> How to complete this task
Would you return the records below character for character, without any images?

#### Input records

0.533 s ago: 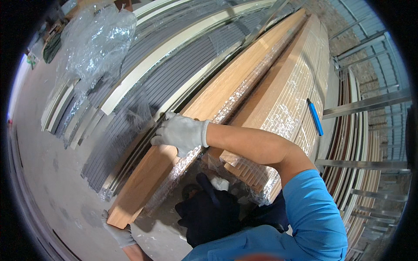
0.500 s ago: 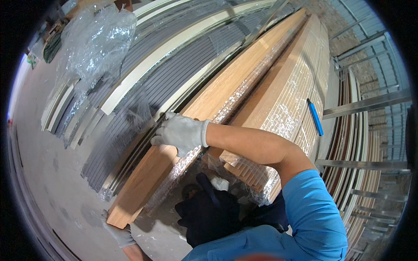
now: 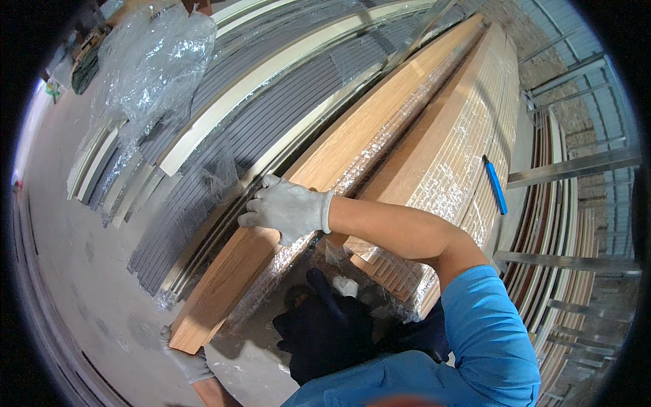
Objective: The person unpacks wooden planks from plastic wrap using a utility knife. They cut the wrap, remove the planks, and place them on a rack.
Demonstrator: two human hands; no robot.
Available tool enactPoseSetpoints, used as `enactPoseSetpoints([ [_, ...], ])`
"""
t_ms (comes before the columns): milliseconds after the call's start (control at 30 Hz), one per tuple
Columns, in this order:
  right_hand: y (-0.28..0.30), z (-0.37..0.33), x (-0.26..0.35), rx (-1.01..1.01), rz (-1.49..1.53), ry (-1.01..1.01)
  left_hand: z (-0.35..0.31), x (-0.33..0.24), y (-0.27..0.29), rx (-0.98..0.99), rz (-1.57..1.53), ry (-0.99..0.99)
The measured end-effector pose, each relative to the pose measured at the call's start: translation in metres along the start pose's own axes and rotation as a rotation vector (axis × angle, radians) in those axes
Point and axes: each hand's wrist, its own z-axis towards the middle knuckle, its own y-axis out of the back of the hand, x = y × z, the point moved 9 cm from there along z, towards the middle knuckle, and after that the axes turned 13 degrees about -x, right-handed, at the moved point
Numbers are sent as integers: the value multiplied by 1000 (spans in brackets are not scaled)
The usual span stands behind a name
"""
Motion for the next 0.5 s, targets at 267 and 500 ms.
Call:
enactPoseSetpoints([
  [267, 15, -7, 8, 72, -80, 0, -14, -5, 14, 21, 10, -88],
  [500, 8, 5, -2, 128, -17, -47, -16, -6, -1, 52, 42, -3],
])
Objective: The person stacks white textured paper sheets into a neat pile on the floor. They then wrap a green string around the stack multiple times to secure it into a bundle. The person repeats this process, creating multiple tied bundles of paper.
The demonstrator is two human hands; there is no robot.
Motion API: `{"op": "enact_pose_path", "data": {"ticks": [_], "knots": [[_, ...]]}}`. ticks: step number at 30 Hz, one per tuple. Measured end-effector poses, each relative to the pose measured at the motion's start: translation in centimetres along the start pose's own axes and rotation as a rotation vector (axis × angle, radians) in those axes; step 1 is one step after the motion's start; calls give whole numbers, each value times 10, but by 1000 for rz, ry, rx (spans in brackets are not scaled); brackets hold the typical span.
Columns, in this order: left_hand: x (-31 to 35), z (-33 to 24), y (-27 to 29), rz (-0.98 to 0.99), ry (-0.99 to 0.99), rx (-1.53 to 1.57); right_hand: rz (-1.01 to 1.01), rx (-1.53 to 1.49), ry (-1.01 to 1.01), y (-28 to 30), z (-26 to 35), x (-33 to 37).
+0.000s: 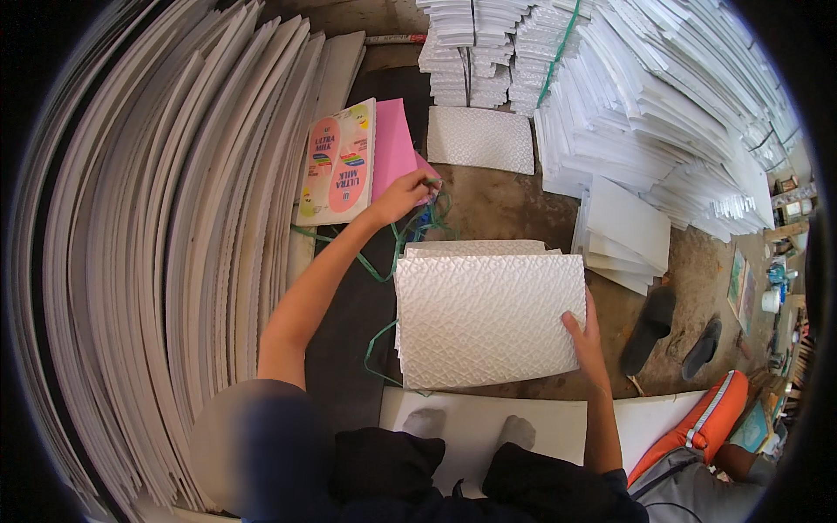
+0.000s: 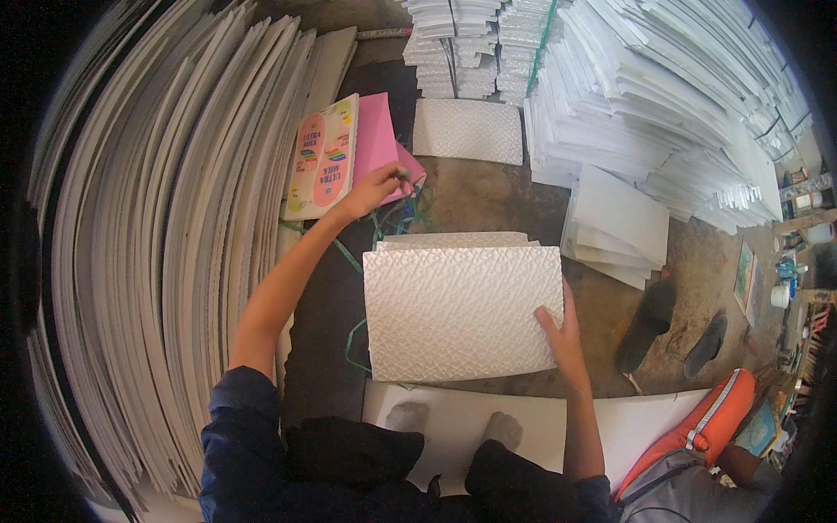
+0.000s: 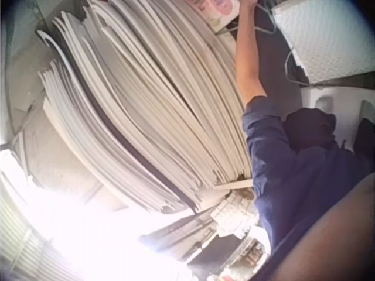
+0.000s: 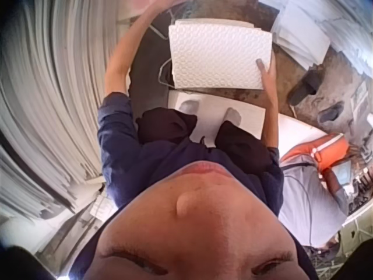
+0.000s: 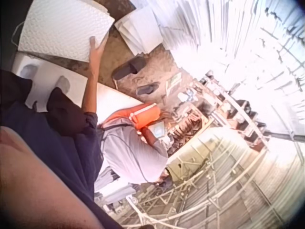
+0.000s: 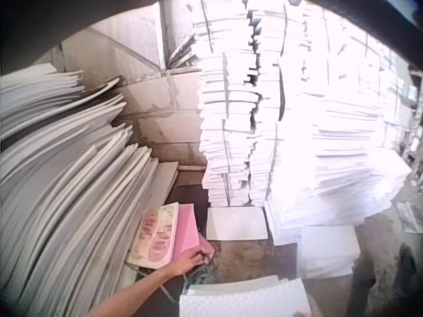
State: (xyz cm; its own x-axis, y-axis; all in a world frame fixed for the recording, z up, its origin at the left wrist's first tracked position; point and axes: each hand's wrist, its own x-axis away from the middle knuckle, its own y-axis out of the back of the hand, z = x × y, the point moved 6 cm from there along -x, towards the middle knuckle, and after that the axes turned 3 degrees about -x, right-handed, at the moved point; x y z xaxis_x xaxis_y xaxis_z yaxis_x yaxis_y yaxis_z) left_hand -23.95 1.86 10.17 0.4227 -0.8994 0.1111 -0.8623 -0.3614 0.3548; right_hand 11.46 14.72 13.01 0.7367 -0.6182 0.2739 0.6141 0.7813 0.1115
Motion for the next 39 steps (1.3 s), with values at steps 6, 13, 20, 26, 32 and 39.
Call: {"op": "enact_pose_path", "data": {"ticks": [6, 13, 20, 26, 32, 39], "knots": [[24, -10, 14, 289, -450, -1214, 8, -19, 32, -3, 8, 0], [18, 18, 24, -219, -144, -927, -8, -67, -7, -6, 10, 3], [18, 57, 62, -566, 585, 127, 13, -31, -6, 1, 1, 3], [16, 34, 71, 223, 175, -452, -19, -16, -4, 0, 1, 1], [34, -15, 78, 123, 20, -88, -24, -48, -35, -2, 5, 2], [38, -46, 64, 47, 210, -144, -26, -18, -36, 1, 5, 2]]}}
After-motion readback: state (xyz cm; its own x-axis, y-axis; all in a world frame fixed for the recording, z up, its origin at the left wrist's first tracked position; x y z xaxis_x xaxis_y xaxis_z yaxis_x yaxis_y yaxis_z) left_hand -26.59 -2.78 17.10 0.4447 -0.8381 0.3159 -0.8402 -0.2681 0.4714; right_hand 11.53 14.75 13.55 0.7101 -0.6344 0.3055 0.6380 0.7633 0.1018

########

> Solution
0.533 s ago: 
0.500 s ago: 
now: 
Objective: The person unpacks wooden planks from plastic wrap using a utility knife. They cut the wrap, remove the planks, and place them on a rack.
Demonstrator: two human hands; no robot.
Available tool enactPoseSetpoints, used as `enactPoseSetpoints([ [_, ...], ])`
"""
t_ms (comes before the columns): milliseconds after the call's start (control at 30 Hz), one per tuple
Columns, in this order:
  right_hand: y (-0.28..0.30), z (-0.37..0.33), x (-0.26..0.35), rx (-1.01..1.01), rz (-1.49..1.53), ry (-1.01..1.01)
  left_hand: z (-0.35..0.31), x (-0.33..0.24), y (-0.27..0.29), rx (-0.98..0.99), rz (-1.57..1.53), ry (-0.99..0.99)
The measured end-effector pose, each relative to the pose measured at the call's start: translation in metres along the start pose's own axes and rotation as a rotation vector (axis × angle, radians) in those axes
Point and axes: each hand's wrist, its own z-axis towards the middle knuckle, its own y-axis out of the back of the hand, x = y × z, the point moved 9 cm from there along z, towards the middle knuckle, and after that the axes turned 13 degrees about -x, right-handed, at the moved point
Numbers are sent as integers: the value multiplied by 1000 (spans in brackets are not scaled)
The usual span stands behind a name
"""
Motion for the next 0.5 s, targets at 267 and 500 ms.
Call:
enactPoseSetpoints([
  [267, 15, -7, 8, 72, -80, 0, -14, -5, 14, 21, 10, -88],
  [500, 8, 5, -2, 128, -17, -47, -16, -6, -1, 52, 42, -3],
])
Objective: The person stacks white textured paper sheets into a neat pile on the floor. They then wrap a green string around the stack multiple times to secure it into a bundle. The person repeats this process, creating multiple tied bundles of paper.
The demonstrator is two human hands; there is no robot.
Motion API: `{"op": "enact_pose_path", "data": {"ticks": [_], "knots": [[_, ...]]}}`. ticks: step number at 30 Hz, one per tuple. Measured end-effector poses, each relative to the pose measured at the motion's start: translation in centimetres along the start pose's own axes and rotation as a rotation vector (axis × angle, radians) in those axes; step 1 is one step after the motion's start; calls give whole numbers, each value times 10, but by 1000 for rz, ry, rx (spans in brackets are not scaled); brackets hold the typical span.
Columns, in this order: left_hand: x (-31 to 35), z (-33 to 24), y (-27 to 29), rz (-0.98 to 0.99), ry (-0.99 to 0.99), rx (-1.53 to 1.57); right_hand: rz (-1.01 to 1.01), rx (-1.53 to 1.49), ry (-1.01 to 1.01), y (-28 to 30), z (-26 to 35), x (-33 to 37).
+0.000s: 
+0.000s: 
+0.000s: 
+0.000s: 
+0.000s: 
+0.000s: 
State: (xyz cm; its own x-axis, y-axis; all in a world frame fixed for the recording, z up, its origin at the left wrist's first tracked position; point and axes: each hand's wrist, its own x-axis away from the middle knuckle, its own y-axis out of the back of the hand, z = x × y, the point moved 6 cm from there along -x, towards the middle knuckle, and after that the axes turned 3 degrees about -x, right-handed, at the moved point; x y z xaxis_x xaxis_y xaxis_z yaxis_x yaxis_y yaxis_z) left_hand -23.95 1.86 10.17 0.4227 -0.8994 0.1111 -0.8623 -0.3614 0.3548; right_hand 11.46 14.72 13.01 0.7367 -0.6182 0.2739 0.6141 0.7813 0.1115
Motion for the next 39 steps (1.3 s), with values at steps 6, 13, 20, 26, 32 and 39.
Call: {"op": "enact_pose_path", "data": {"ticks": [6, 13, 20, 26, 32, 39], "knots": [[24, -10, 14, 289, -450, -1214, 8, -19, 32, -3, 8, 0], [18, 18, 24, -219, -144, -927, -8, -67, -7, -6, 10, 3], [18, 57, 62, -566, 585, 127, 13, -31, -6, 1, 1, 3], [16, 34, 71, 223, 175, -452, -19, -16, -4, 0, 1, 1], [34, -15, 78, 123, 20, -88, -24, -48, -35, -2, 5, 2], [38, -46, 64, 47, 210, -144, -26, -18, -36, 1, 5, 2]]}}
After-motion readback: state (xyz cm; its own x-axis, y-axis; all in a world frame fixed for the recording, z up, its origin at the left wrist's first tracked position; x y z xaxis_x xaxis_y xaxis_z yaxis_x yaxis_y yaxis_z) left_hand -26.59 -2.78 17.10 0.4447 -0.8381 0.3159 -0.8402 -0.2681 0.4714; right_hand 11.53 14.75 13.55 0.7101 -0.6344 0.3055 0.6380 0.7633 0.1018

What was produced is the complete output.